Since only part of the material is needed, please repeat exactly the line that includes "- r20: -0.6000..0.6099" and every line after it, up to the last.
Segment Open
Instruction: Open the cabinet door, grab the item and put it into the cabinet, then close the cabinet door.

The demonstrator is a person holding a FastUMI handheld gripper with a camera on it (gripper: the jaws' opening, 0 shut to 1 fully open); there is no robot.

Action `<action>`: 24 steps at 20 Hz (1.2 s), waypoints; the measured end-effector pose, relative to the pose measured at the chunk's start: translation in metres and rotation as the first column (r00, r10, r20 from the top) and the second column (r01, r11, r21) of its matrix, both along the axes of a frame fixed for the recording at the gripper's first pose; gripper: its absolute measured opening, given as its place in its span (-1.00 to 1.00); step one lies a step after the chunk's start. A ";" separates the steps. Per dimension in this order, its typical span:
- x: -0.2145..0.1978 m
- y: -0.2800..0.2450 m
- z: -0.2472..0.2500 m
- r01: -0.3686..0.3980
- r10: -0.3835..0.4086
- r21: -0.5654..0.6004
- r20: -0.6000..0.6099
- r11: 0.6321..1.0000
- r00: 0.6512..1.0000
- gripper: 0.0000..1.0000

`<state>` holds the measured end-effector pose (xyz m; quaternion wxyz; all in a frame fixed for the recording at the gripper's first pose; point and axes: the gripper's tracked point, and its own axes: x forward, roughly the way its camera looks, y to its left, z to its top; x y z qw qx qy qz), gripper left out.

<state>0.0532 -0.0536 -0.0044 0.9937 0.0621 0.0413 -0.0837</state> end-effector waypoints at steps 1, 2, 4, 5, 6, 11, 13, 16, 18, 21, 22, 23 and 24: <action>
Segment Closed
■ **Expected answer**
- r20: -0.6000..0.6099
- r11: 0.6321..1.0000
- r00: 0.6512..1.0000
- gripper: 0.0000..1.0000

`<state>` holds the measured end-effector pose (xyz m; quaternion wxyz; all in a frame fixed for the recording at the gripper's first pose; point and axes: the gripper's tracked point, and its own axes: x forward, roughly the way its camera looks, y to its left, z to its top; x y z qw qx qy qz), gripper left out.

<state>0.0532 -0.0536 -0.0044 0.9937 0.0621 0.0413 -0.0837</state> end-effector waypoints at steps 1, 2, 4, 5, 6, 11, 13, 16, 18, 21, 22, 23 and 24: <action>

With this, the answer is complete.